I'll not worry then, but what's perplexing is that if "time going backwards"
leads to confusion, why is that ntpd, as a matter of course, doesn't result
in these error messages, but openntpd does?   And then, why isn't anyone
using openntpd getting the errors?

> The FreeBSD FAQ used to have a nice explanation of this, but it has
> been replaced by a discussion that simply assumes the problem is
> caused by the Intel SpeedStep implementation on your motherboard:
> http://www.freebsd.org/doc/en_US.ISO8859-1/books/faq/troubleshoot.html#Q5.24.

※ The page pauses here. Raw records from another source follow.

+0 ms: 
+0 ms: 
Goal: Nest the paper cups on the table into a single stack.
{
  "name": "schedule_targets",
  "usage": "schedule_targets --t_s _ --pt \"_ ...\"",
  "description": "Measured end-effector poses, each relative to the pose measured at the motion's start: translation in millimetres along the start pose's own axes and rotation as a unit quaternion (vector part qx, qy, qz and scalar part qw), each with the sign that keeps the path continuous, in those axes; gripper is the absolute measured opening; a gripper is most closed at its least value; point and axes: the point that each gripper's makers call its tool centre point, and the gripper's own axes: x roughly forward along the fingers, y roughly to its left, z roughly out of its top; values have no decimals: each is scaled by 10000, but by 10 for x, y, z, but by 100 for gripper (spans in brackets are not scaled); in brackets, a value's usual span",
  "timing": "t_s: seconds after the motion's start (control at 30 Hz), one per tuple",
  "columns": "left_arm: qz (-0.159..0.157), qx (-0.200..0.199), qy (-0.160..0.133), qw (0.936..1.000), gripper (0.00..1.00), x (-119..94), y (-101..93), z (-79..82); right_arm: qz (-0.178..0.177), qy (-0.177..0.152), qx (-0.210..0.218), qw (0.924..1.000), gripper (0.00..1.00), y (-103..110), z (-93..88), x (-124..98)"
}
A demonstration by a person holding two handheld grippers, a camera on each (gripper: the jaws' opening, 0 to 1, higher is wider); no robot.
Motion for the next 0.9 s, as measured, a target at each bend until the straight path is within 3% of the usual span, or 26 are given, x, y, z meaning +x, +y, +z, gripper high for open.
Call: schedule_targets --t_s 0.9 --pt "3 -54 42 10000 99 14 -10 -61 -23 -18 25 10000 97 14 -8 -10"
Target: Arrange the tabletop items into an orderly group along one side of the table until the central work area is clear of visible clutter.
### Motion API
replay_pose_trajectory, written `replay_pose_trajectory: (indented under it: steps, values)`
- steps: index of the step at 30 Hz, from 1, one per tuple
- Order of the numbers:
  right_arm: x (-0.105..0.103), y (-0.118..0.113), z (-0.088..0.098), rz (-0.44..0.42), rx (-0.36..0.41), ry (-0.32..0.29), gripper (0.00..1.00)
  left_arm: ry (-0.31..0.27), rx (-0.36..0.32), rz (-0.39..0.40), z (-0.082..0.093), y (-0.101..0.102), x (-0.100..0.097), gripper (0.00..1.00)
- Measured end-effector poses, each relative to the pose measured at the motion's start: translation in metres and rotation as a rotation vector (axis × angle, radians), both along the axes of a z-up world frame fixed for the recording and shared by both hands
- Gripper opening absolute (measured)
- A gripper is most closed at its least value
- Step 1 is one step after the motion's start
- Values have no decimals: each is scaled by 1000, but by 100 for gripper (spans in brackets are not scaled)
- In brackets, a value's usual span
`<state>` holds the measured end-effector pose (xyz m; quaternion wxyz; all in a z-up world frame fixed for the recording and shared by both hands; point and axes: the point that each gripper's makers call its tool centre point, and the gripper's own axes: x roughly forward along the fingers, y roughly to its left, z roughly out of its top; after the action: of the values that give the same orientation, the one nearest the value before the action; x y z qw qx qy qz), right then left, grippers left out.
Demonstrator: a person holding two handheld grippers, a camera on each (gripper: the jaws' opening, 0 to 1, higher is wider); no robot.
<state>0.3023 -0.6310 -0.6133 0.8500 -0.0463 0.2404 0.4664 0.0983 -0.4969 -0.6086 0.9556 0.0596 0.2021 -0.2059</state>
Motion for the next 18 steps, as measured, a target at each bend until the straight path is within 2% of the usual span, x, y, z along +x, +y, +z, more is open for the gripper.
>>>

My web searches turned a lot of noise about the above issue.  Thanks for
clarifying what I was reading.  As for the FAQ, didn't there was one.  I guess
I've not needed it until now. ;-)

> But in general, this error can be caused by several things, including
> a device that is slow to respond to interrupts. One thing that often
> helps on SMP systems is to make sure your timecounter isn't using TSC:
>
> $ sysctl kern.timecounter
> kern.timecounter.tick: 1
> kern.timecounter.choice: TSC(-100) HPET(900) ACPI-fast(1000) i8254(0)
> dummy(-1000000)
> kern.timecounter.hardware: ACPI-fast
> [...]

Good to know, but this is an older single processor system (ACPI-safe).

Seems I'll have to decide whether I drop openntpd and shuffle things
around to other systems, or learn to live with the errors.

Thanks to everyone that replied.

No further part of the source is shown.